- [Work instruction]: Report how many lines of the data below contain "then". Give nothing besides the number.

- [Collected data]:
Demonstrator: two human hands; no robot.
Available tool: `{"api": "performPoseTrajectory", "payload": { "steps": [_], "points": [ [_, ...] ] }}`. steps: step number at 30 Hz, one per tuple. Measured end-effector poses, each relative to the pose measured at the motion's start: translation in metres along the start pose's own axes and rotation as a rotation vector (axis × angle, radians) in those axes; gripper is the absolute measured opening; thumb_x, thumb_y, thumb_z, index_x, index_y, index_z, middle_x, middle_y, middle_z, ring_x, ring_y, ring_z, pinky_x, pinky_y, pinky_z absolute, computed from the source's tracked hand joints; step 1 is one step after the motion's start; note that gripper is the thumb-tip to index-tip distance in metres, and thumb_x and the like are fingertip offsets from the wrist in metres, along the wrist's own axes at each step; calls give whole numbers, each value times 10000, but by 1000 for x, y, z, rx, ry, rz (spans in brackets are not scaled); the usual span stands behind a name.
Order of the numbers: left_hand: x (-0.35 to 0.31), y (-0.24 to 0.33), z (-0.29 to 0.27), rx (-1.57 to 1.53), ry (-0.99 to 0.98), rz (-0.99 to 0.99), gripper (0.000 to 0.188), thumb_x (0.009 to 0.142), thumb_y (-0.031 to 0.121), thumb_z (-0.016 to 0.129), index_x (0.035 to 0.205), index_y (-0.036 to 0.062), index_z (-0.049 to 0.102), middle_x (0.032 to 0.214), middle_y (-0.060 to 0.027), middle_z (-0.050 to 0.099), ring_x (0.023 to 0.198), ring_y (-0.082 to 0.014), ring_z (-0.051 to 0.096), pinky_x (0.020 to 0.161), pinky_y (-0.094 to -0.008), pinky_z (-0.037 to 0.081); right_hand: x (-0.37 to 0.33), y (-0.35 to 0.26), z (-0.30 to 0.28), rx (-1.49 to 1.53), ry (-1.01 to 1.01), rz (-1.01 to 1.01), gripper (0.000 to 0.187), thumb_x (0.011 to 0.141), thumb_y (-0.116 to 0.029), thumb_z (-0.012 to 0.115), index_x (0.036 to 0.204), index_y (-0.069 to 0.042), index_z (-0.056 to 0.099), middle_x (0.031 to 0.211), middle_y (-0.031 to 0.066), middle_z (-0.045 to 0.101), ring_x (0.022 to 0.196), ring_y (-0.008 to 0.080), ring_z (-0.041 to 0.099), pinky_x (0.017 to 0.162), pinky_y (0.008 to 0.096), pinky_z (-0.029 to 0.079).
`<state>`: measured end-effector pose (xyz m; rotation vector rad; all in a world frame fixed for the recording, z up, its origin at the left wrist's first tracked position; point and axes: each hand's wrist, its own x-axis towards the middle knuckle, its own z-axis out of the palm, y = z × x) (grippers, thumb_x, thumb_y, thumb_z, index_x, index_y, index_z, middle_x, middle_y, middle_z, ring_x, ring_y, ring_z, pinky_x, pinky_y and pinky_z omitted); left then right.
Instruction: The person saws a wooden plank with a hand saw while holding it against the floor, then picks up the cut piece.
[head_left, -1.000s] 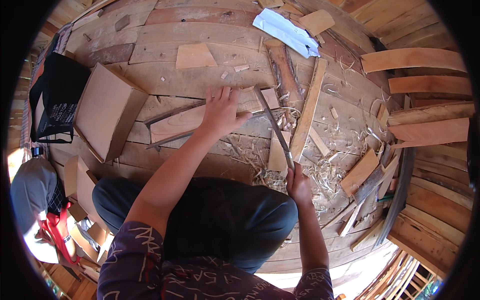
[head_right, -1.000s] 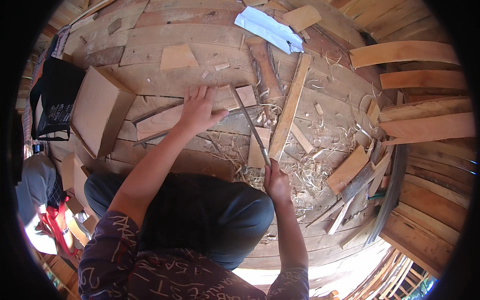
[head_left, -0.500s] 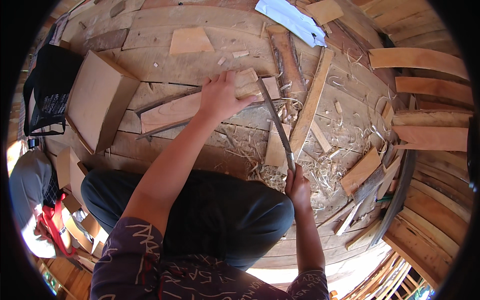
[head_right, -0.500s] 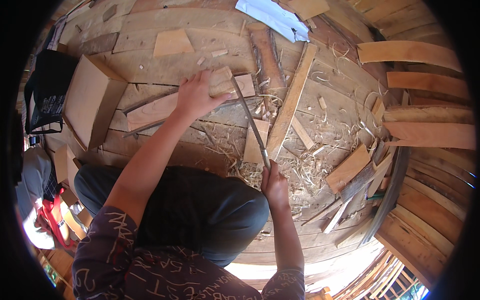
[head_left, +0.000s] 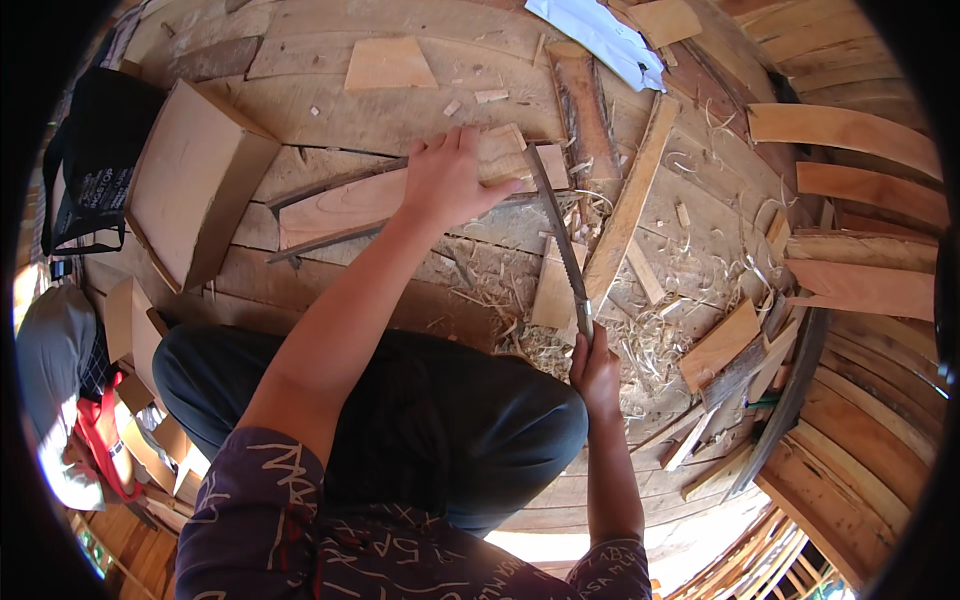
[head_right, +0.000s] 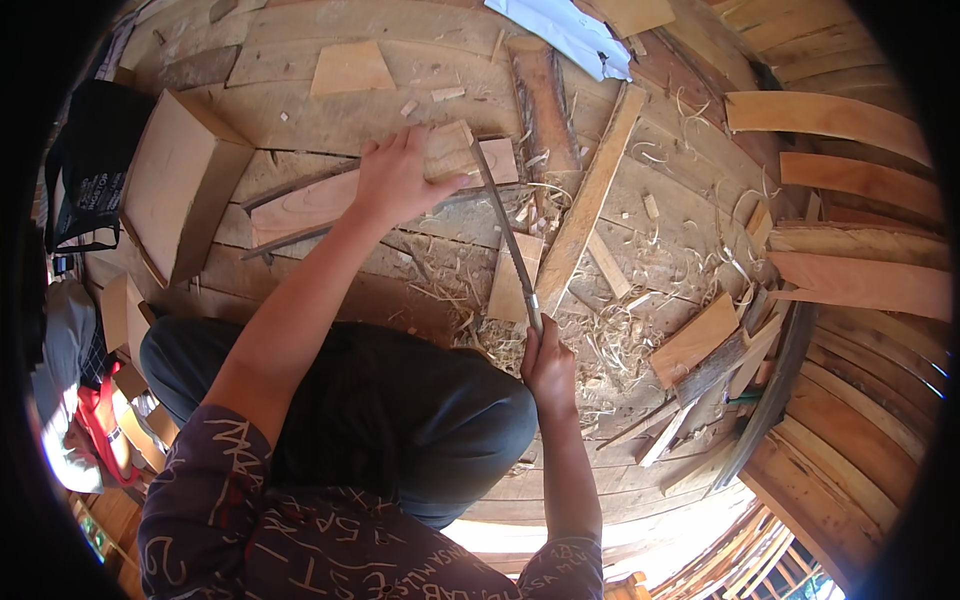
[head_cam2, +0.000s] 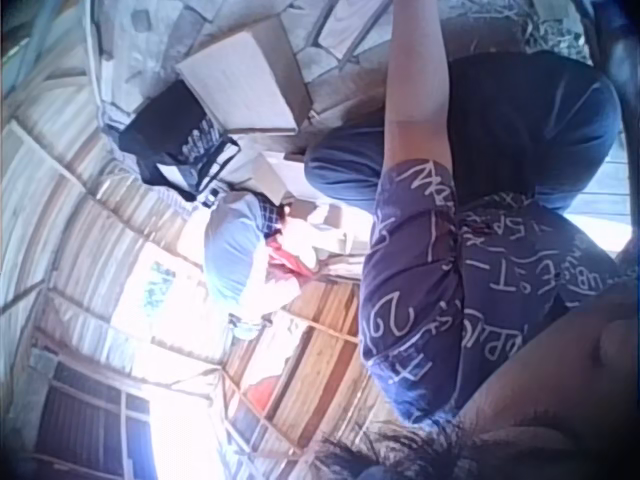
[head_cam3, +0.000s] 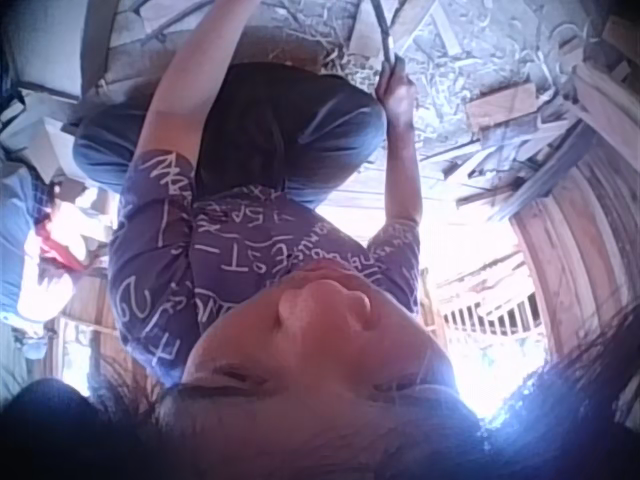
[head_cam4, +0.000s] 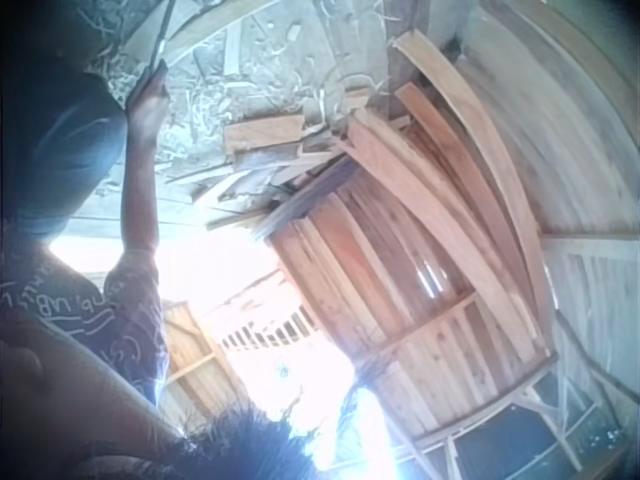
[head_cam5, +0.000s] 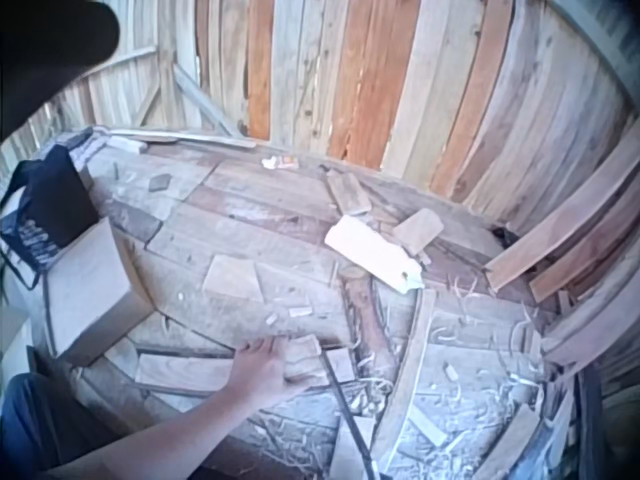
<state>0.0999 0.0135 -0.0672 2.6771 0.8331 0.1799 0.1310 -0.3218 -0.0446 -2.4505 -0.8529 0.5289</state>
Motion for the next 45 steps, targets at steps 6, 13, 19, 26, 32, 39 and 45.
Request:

- [Your response]: 2